= Beta adrenergic receptor kinase carboxyl-terminus =

Beta adrenergic receptor kinase carboxyl-terminus (also βARKct) is a peptide composed of the last 194 amino acid residues of the carboxyl-terminus of beta adrenergic receptor kinase 1 (βARK1). It binds the βγ subunits of G proteins located in the plasma membrane of cells. It is currently an experimental gene therapy for the treatment of heart failure.

== Heart Failure ==
During heart failure, the heart is not able to pump enough blood to the rest of the body and will begin to undergo processes in order to compensate for its decreased function. These processes will attempt to increase the heart’s output; however, the heart may become overstressed and eventually dysfunctional as a result. The sympathetic nervous system increases norepinephrine release to stimulate β-adrenergic receptors (βARs) located on heart cell (cardiomyocyte) membranes to increase the heart’s rate and force of contraction. If the heart is already stressed or damaged, this will cause the heart to work above its capacity. Continuous stimulation of the βARs leads to the activation of βARK1 which phosphorylates βARs to decrease their response to norepinephrine and other catecholamines. βARs are downregulated as a result, decreasing the control over the heart’s rate and force of contraction. A cycle begins as more norepinephrine is produced in an attempt to stimulate the heart to contract.

== Functions ==
The βARKct peptide acts by binding to Gβγ proteins, competing with βARK1 for the same binding site. βARK1 requires binding to Gβγ protein-coupled receptors to be activated. By inhibiting βARK1, βARs will be upregulated back to a normal range.
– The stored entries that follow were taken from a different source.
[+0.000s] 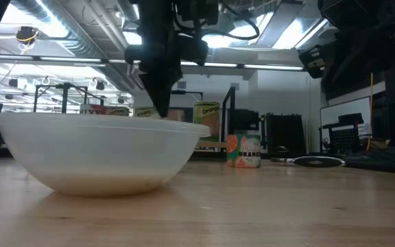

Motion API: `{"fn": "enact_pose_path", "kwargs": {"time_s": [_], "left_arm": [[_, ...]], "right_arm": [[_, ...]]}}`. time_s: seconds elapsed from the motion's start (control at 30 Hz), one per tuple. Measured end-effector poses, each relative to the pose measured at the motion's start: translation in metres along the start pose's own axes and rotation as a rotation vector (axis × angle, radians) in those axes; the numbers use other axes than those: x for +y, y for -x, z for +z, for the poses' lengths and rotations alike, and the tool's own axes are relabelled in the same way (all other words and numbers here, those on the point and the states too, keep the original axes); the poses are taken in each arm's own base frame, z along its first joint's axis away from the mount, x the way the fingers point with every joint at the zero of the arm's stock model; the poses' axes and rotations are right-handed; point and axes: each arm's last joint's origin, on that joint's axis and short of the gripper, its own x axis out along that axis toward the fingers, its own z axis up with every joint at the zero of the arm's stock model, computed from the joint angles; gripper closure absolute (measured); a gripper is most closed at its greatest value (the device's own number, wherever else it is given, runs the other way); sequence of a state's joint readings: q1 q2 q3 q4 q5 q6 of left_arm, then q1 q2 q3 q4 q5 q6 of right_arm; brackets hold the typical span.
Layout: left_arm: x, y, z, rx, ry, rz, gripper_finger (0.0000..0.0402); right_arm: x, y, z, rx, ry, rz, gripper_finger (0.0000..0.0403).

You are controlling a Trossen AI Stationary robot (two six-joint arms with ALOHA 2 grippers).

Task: Pick and place cans onto a shelf
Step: Put the canned diced tomatoes on the shelf

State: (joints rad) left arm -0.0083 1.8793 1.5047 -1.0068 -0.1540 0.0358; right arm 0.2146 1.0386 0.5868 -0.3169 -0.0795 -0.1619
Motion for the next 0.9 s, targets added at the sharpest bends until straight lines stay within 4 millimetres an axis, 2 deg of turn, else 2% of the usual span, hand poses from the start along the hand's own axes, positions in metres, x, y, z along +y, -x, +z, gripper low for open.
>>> {"fn": "enact_pose_path", "kwargs": {"time_s": [0.23, 0.5, 0.73, 0.9], "left_arm": [[0.021, -0.003, 0.0, -0.003, -0.102, 0.012, 0.0397], [0.031, -0.005, -0.001, 0.003, -0.152, 0.014, 0.0395], [0.033, -0.03, 0.003, 0.047, -0.17, -0.01, 0.0394], [0.033, -0.037, 0.004, 0.058, -0.173, -0.006, 0.0394]], "right_arm": [[-0.001, 0.0, 0.004, -0.036, 0.003, -0.006, 0.0331], [-0.001, 0.0, 0.006, -0.059, 0.004, -0.01, 0.0331], [-0.001, 0.0, 0.007, -0.075, 0.006, -0.012, 0.0331], [-0.001, 0.0, 0.007, -0.076, 0.006, -0.012, 0.0331]]}}
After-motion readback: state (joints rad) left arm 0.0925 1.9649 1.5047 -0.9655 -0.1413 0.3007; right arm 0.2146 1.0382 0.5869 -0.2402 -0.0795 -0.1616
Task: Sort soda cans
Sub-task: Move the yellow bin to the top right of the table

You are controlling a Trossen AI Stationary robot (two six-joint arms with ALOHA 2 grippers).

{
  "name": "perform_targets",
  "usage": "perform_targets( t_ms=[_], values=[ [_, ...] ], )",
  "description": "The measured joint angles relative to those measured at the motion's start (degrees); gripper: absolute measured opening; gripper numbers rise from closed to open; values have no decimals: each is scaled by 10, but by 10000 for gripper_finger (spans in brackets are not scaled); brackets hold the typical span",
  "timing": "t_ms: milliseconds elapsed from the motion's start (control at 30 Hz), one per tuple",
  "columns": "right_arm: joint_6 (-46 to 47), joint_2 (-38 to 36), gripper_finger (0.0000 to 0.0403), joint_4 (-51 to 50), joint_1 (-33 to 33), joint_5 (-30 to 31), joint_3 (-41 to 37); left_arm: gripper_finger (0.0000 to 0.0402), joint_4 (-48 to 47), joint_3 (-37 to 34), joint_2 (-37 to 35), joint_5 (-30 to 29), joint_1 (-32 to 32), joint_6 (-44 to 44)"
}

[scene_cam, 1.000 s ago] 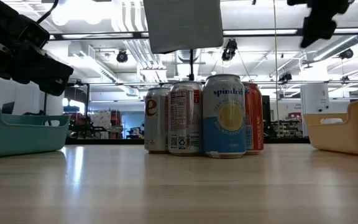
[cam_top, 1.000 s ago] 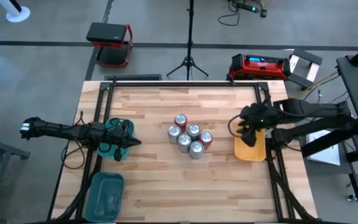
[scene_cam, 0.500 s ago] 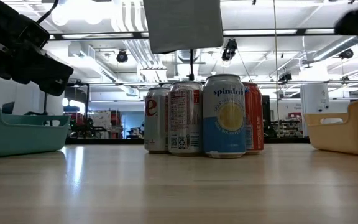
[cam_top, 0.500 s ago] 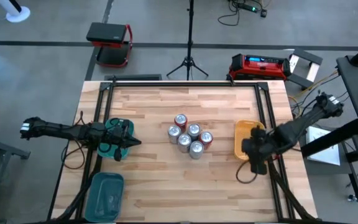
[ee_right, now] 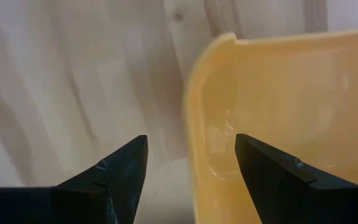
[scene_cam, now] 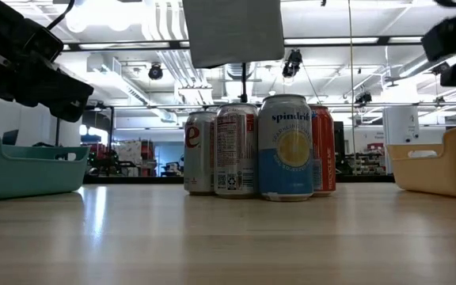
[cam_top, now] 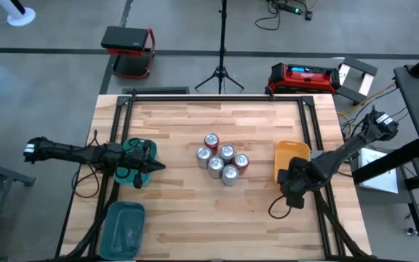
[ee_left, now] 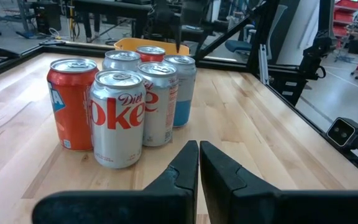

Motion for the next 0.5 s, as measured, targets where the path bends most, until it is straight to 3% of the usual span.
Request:
perform_targets(
  t_ms=[333, 500],
  values=[
    [0, 80, 216, 64, -1, -25, -40, 0, 0, 0, 0, 0, 0, 0],
    [-6, 109, 172, 69, -11, -28, -45, 0, 0, 0, 0, 0, 0, 0]
  ],
)
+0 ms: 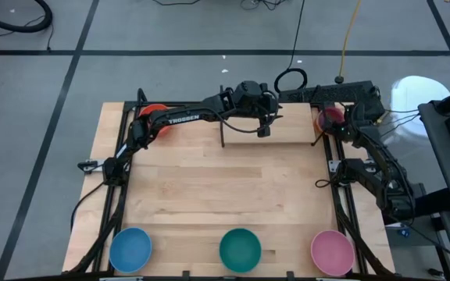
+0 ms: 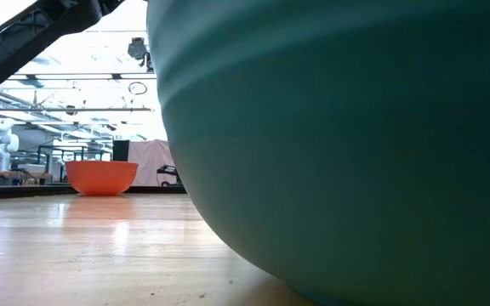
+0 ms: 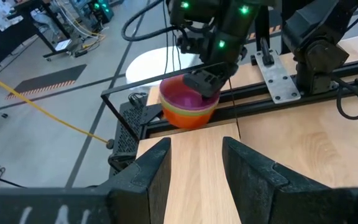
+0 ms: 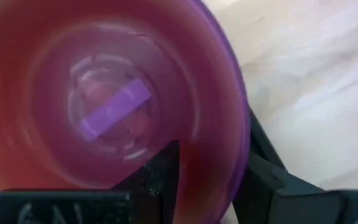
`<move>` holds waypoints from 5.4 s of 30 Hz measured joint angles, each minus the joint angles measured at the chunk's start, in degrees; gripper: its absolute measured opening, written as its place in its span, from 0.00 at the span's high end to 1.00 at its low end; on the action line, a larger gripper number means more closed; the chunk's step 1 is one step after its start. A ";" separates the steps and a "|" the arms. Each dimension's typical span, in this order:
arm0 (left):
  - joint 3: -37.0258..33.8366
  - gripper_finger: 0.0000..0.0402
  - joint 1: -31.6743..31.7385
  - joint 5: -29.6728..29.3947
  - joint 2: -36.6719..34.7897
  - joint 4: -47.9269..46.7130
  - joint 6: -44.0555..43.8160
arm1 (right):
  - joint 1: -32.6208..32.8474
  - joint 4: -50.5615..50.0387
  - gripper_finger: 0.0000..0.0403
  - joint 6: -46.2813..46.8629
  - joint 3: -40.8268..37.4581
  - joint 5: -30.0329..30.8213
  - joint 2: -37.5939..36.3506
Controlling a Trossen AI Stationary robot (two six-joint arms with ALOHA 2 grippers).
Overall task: Place and stack bowls onto a shelf
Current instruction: Adjust the stacked small bowls on the shelf
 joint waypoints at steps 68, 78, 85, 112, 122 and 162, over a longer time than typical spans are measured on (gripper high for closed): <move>-0.07 0.63 1.56 -7.74 -6.04 1.45 2.53 | 12.63 -6.90 0.98 -20.50 34.07 -14.45 -4.22; -0.02 0.63 2.13 -8.02 -7.55 1.15 2.59 | 15.52 -10.13 0.98 -25.49 34.07 -16.06 -5.51; 0.00 0.63 2.16 -8.03 -8.08 1.11 2.82 | 19.46 -4.11 0.98 -29.26 34.07 -32.48 -6.89; -0.02 0.63 2.15 -8.71 -9.27 -0.82 2.91 | 35.72 2.03 0.98 -35.43 34.05 -15.67 15.24; -0.02 0.63 2.47 -12.47 -15.11 -5.99 3.64 | 35.74 2.49 0.98 -35.83 34.05 -8.50 27.28; 0.00 0.63 2.79 -12.66 -17.86 -12.31 4.46 | 31.25 -2.16 0.74 -38.06 34.02 -5.85 31.71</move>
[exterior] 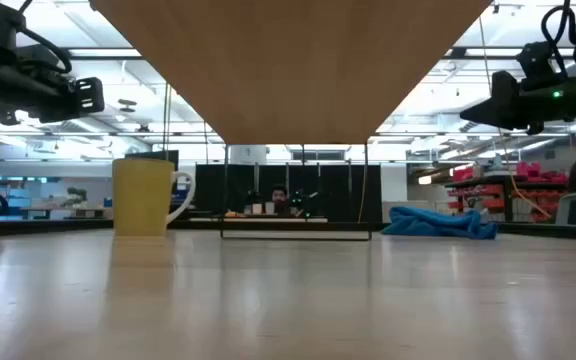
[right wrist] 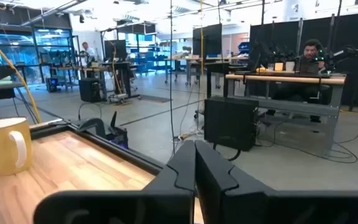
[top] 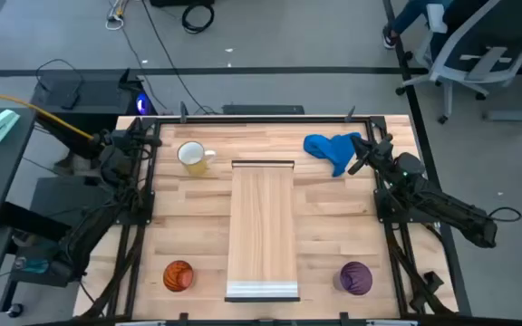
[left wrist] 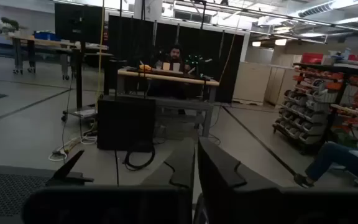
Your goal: Stack small to large cups/mugs on shelf
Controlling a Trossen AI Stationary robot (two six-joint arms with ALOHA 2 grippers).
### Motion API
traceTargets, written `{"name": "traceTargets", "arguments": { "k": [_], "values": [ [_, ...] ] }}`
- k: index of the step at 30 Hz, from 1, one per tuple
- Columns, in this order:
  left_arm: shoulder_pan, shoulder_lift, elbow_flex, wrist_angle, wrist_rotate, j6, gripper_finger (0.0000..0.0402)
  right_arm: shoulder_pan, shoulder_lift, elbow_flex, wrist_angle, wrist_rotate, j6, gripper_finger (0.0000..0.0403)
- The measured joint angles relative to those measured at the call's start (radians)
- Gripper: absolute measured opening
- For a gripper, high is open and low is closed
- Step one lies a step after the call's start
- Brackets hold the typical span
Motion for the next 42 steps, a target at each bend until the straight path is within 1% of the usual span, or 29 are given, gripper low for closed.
{"name": "traceTargets", "arguments": {
  "k": [7,17,26,36,42],
  "values": [
    [0.0,0.0,0.0,0.0,0.0,0.0,0.0036,0.0,0.0,0.0,0.0,0.0,0.0,0.001],
    [0.0,0.0,0.0,0.0,0.0,0.0,0.0025,0.0,0.0,0.0,0.0,0.0,0.0,0.001],
    [0.0,0.0,0.0,0.0,0.0,0.001,0.0036,0.0,0.0,0.0,0.0,0.0,0.0,0.001],
    [0.0,0.0,0.0,0.0,0.0,0.0,0.0025,0.0,0.0,0.0,0.0,0.0,0.0,0.001],
    [0.0,0.0,0.0,0.0,0.0,0.001,0.0031,0.0,0.0,0.0,0.0,0.0,0.0,0.001]
  ]
}}
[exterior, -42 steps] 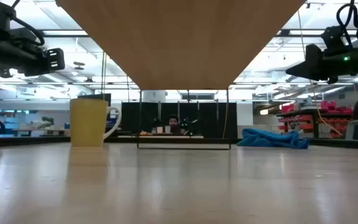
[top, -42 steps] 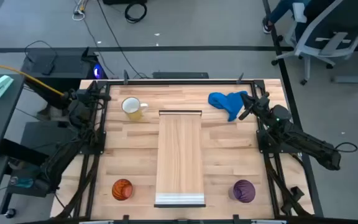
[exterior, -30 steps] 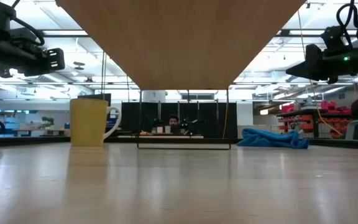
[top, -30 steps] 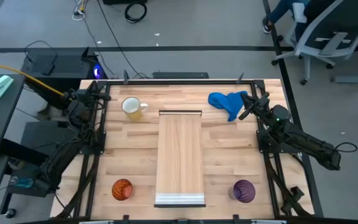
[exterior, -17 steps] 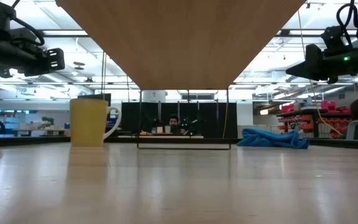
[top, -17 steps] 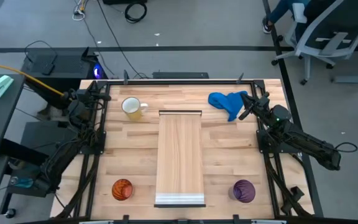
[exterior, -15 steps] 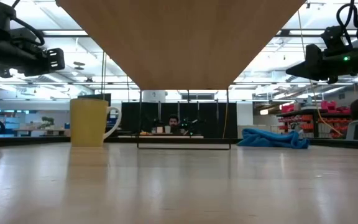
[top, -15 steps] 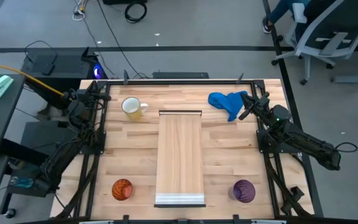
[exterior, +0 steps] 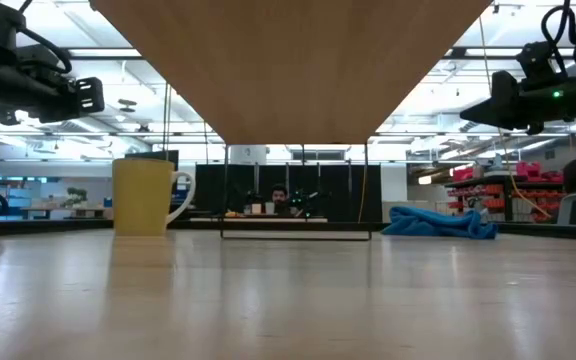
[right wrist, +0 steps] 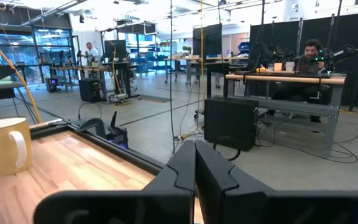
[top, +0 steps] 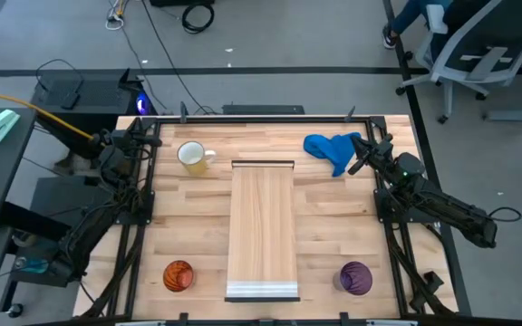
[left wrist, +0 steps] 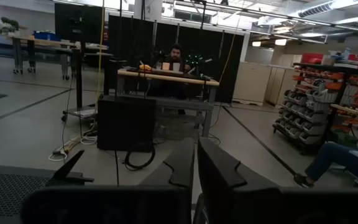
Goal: Stack small to large cups/mugs on shelf
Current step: Move the yellow cup to the middle left of the table
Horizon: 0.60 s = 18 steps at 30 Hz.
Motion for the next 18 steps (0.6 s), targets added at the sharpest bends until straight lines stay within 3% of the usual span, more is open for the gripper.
{"name": "traceTargets", "arguments": {
  "k": [18],
  "values": [
    [0.0,0.0,0.0,0.0,0.0,0.0,0.0028,0.0,0.0,0.0,0.0,0.0,0.0,0.001]
  ]
}}
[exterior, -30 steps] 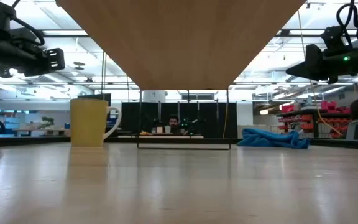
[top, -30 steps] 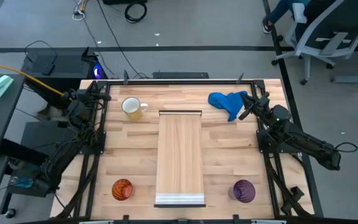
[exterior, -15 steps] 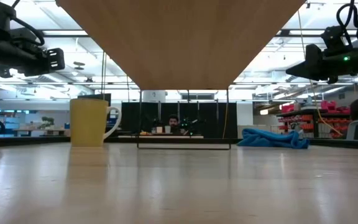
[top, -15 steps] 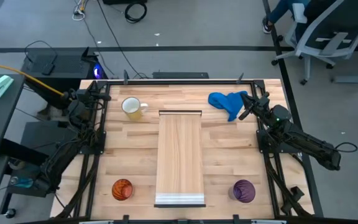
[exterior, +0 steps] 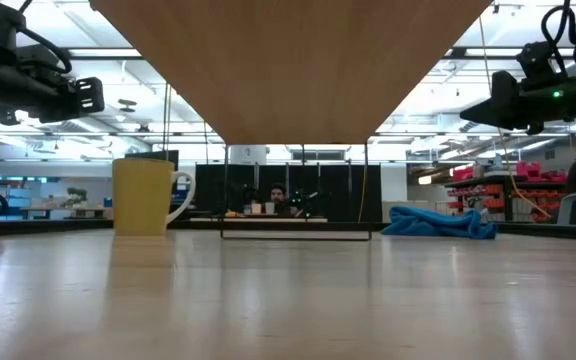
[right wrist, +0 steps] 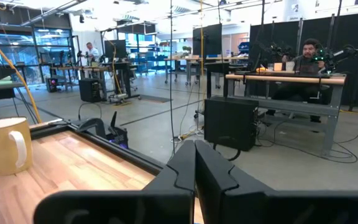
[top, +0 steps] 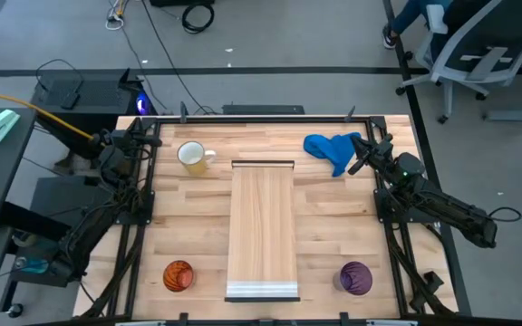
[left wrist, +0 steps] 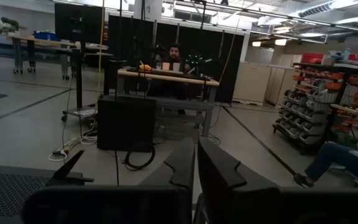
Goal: Stack small to large cups/mugs on shelf
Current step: Move the yellow cup to the middle left of the table
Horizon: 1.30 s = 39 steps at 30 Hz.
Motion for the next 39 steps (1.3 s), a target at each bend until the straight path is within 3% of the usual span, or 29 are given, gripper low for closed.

With βAR function restored in a failing heart, the force of contraction increases and the levels of catecholamines and growth factors return to normal.
Additionally, when βARs are activated, βARKct will bind Gβγ proteins to prevent their interaction with and inhibition of the L-type calcium channels (LCC) present on cardiomyocyte plasma membranes. This increases the flow of calcium ions through the LCCs during depolarization of the cardiomyocyte, increasing calcium levels for contraction to occur. This mechanism has been demonstrated under in vitro conditions and may work with the inhibition of βARK1 to restore βAR function.

== Gene Therapy ==
The main approach to treatment using βARKct is to insert the gene coding for it into a virus and then infecting cardiomyocytes with it. The virus, containing the βARKct gene, may be injected directly into the left coronary artery or the left ventricular walls following surgical opening of the thorax. A less invasive method for transfer is by using a catheter to inject the virus directly into the left coronary artery without opening the chest cavity.

== Experimental Animal Models ==
The use of βARKct gene therapy in humans is still under investigation with no trials currently being carried out. The effectiveness of this therapy has been shown in small animal models including mice, rats, and rabbits. Larger animal models, such as pig hearts, more resemble the human heart and have also demonstrated the benefits of this therapy and its potential use in humans.